= Operator K-theory =

In mathematics, operator K-theory is a noncommutative analogue of topological K-theory for Banach algebras with most applications used for C*-algebras.

==Overview==
Operator K-theory resembles topological K-theory more than algebraic K-theory. In particular, a Bott periodicity theorem holds. So there are only two K-groups, namely K_{0}, which is equal to algebraic K_{0}, and K_{1}. As a consequence of the periodicity theorem, it satisfies excision. This means that it associates to an extension of C*-algebras to a long exact sequence, which, by Bott periodicity, reduces to an exact cyclic 6-term-sequence.

Operator K-theory is a generalization of topological K-theory, defined by means of vector bundles on locally compact Hausdorff spaces. Here, a vector bundle over a topological space X is associated to a projection in the C* algebra of matrix-valued—that is, $M_n(\mathbb{C})$-valued—continuous functions over X. Also, it is known that isomorphism of vector bundles translates to Murray-von Neumann equivalence of the associated projection in K ⊗ C(X), where K is the compact operators on a separable Hilbert space.

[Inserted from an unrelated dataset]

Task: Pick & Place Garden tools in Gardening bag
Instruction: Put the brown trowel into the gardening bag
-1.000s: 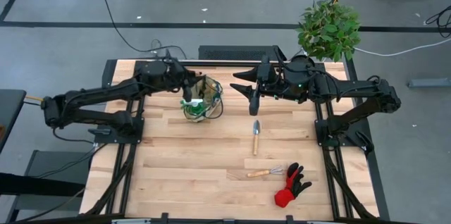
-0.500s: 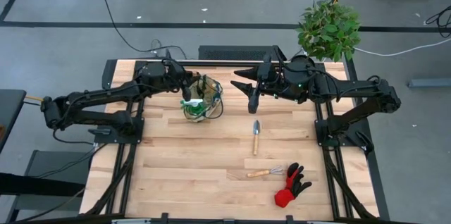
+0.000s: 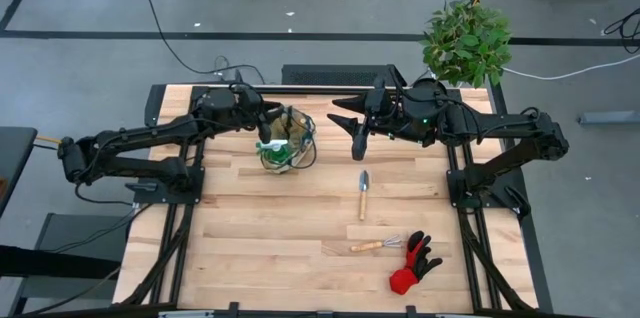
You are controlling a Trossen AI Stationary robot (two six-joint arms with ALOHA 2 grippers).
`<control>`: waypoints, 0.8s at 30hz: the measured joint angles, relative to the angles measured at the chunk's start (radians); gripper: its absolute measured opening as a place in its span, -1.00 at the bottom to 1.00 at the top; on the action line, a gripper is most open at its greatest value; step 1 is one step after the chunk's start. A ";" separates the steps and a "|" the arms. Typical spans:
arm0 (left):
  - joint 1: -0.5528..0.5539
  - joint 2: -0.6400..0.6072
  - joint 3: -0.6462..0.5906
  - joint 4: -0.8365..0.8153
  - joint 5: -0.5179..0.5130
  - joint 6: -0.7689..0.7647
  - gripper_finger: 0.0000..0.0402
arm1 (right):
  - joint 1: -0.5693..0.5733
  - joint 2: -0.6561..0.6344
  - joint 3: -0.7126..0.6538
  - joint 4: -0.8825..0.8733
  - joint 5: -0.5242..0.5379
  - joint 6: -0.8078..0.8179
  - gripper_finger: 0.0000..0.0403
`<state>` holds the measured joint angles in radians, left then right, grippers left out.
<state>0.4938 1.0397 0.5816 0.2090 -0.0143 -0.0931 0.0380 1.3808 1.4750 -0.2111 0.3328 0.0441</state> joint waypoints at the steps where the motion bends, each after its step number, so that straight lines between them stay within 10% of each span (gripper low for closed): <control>1: 0.000 0.000 0.000 -0.002 0.000 -0.001 -0.30 | 0.000 0.000 0.000 0.000 0.000 0.000 -0.18; 10: -0.014 0.000 0.031 0.001 0.047 -0.035 0.06 | 0.000 0.000 0.000 -0.041 0.000 0.011 -0.18; 24: -0.157 0.000 0.160 -0.006 0.062 0.008 -0.11 | 0.000 0.000 0.000 -0.249 -0.002 0.064 -0.18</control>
<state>0.3366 1.0401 0.7421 0.2028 0.0478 -0.0853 0.0380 1.3811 1.4750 -0.4600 0.3307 0.1082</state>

Hence, the K_{0} group of a (not necessarily commutative) C*-algebra A is defined as Grothendieck group generated by the Murray-von Neumann equivalence classes of projections in K ⊗ C(X). K_{0} is a functor from the category of C*-algebras and *-homomorphisms, to the category of abelian groups and group homomorphisms. The higher K-functors are defined via a C*-version of the suspension: K_{n}(A) = K_{0}(S^{n}(A)), where
SA = C_{0}(0,1) ⊗ A.

However, by Bott periodicity, it turns out that K_{n+2}(A) and K_{n}(A) are isomorphic for each n, and thus the only groups produced by this construction are K_{0} and K_{1}.

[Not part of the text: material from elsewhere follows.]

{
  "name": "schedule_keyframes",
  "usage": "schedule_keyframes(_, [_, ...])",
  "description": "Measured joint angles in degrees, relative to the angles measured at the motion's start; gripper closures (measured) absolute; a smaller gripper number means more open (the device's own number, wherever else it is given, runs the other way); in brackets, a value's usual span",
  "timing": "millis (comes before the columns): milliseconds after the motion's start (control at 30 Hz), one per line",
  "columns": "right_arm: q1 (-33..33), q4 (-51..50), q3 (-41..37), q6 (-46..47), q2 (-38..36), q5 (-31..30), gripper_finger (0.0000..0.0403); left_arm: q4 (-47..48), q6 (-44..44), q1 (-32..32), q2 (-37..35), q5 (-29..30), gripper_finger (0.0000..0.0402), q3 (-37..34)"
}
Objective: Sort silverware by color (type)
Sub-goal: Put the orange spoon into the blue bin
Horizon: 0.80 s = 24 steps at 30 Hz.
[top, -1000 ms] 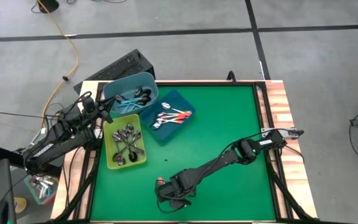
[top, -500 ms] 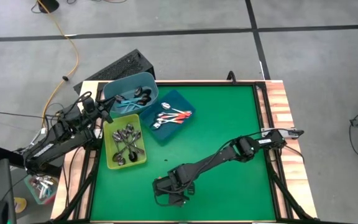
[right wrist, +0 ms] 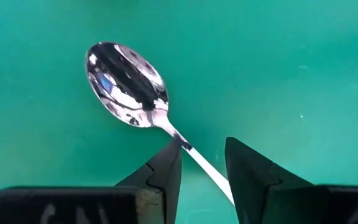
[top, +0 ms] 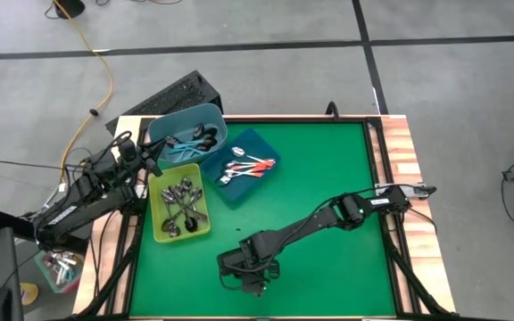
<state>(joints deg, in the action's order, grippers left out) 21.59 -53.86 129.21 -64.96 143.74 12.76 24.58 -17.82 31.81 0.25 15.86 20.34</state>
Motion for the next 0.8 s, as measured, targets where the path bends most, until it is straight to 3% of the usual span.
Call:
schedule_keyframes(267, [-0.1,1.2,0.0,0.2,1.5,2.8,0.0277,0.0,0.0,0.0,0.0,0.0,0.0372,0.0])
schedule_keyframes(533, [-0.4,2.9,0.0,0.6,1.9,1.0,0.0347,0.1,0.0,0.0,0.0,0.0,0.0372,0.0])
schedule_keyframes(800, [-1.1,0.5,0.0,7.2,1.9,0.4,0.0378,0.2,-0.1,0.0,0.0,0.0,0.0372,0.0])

The key reason for the introduction of K-theoretic methods into the study of C*-algebras was the Fredholm index: Given a bounded linear operator on a Hilbert space that has finite-dimensional kernel and cokernel, one can associate to it an integer, which, as it turns out, reflects the 'defect' on the operator - i.e. the extent to which it is not invertible. The Fredholm index map appears in the 6-term exact sequence given by the Calkin algebra. In the analysis on manifolds, this index and its generalizations played a crucial role in the index theory of Atiyah and Singer, where the topological index of the manifold can be expressed via the index of elliptic operators on it. Later on, Brown, Douglas and Fillmore observed that the Fredholm index was the missing ingredient in classifying essentially normal operators up to certain natural equivalence. These ideas, together with Elliott's classification of AF C*-algebras via K-theory led to a great deal of interest in adapting methods such as K-theory from algebraic topology into the study of operator algebras.

This, in turn, led to K-homology, Kasparov's bivariant KK-theory, and, more recently, Connes and Higson's E-theory.